*Exercise*: Look below for the line that has "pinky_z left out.". Set down the lines from there through the line that has "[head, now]", exactly as written.

*Input data*:
##############################
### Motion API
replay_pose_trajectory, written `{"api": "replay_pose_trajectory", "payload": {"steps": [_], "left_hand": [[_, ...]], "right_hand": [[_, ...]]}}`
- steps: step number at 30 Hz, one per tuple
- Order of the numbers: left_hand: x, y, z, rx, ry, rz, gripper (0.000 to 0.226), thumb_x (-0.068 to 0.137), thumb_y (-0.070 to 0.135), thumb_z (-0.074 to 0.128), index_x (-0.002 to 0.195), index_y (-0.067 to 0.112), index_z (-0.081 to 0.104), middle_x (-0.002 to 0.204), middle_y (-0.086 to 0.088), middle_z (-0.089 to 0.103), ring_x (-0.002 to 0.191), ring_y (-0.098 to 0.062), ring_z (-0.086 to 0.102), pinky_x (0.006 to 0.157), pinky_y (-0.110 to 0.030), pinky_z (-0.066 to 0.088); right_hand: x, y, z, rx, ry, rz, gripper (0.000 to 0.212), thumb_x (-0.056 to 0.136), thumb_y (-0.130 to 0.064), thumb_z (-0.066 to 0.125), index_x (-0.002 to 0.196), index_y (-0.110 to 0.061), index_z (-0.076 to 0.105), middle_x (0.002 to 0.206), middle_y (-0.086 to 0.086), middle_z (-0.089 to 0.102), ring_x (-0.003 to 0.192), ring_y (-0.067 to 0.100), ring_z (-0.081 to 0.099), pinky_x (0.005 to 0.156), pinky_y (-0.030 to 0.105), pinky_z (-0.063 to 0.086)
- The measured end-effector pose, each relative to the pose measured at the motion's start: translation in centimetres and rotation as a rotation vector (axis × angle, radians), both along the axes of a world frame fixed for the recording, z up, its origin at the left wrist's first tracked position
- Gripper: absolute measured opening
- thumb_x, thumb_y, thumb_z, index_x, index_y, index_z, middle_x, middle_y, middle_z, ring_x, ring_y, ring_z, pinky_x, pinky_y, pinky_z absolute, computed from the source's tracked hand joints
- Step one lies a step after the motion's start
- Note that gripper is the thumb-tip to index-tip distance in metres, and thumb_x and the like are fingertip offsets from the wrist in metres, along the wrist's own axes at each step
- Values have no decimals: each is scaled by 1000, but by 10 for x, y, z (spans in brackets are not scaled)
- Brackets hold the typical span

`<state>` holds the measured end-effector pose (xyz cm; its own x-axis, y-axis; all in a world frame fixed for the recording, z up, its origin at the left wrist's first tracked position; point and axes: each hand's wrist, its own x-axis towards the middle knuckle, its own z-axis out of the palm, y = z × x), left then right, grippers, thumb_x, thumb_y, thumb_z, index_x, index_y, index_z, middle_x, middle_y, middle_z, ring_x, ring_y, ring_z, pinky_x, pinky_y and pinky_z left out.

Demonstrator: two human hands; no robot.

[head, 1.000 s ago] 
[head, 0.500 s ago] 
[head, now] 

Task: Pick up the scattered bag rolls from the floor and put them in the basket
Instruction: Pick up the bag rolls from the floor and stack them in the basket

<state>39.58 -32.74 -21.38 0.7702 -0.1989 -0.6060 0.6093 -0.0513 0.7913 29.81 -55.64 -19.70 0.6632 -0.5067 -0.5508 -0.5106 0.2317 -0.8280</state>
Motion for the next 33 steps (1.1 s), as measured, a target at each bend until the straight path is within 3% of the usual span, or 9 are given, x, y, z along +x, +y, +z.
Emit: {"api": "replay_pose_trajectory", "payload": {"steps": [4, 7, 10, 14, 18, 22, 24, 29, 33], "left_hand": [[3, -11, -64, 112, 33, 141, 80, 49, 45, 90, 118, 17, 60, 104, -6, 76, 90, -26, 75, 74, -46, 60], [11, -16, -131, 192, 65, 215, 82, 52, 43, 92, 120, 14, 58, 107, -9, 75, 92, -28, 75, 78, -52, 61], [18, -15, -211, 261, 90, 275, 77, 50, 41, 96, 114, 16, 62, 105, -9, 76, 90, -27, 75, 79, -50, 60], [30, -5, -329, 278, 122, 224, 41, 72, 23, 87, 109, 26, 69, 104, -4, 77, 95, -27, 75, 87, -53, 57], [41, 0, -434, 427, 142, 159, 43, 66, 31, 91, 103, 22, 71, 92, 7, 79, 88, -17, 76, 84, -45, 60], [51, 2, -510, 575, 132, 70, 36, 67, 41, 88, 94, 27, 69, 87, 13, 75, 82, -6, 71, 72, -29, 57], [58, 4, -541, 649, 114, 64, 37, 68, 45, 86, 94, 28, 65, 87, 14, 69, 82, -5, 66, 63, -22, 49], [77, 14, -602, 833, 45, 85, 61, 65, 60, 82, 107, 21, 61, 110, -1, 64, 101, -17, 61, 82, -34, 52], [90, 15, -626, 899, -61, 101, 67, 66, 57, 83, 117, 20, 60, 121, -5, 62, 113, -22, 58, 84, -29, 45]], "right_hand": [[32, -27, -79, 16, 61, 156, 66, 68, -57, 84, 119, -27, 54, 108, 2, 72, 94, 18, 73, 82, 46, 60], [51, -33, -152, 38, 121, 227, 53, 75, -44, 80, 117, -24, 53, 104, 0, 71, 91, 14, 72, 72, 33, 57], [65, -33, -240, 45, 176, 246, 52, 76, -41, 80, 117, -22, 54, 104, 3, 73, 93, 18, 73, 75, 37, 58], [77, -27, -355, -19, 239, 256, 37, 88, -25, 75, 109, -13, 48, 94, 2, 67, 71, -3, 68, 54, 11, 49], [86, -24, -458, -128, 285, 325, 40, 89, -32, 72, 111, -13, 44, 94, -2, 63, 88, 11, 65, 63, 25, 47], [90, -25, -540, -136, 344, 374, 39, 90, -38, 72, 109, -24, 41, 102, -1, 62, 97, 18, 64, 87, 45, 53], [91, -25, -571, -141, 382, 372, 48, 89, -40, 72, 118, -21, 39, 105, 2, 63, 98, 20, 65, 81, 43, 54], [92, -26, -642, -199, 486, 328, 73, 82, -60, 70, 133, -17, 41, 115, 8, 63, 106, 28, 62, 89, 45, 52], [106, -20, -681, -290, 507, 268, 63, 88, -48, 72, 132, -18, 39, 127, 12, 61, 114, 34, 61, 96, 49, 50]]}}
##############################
*Solution to the exercise*:
`<state>` holds the measured end-effector pose (xyz cm; its own x-axis, y-axis; all in a world frame fixed for the recording, z up, its origin at the left wrist's first tracked position; point and axes: each hand's wrist, its own x-axis towards the middle knuckle, its own z-axis out of the palm, y = z × x), left then right, grippers, thumb_x, thumb_y, thumb_z, index_x, index_y, index_z, middle_x, middle_y, middle_z, ring_x, ring_y, ring_z, pinky_x, pinky_y and pinky_z left out.

Demonstrator: two human hands; no robot.

[head, 1.000 s ago] 
[head, 0.500 s ago] 
[head, now] 

The output for this exercise is now complete.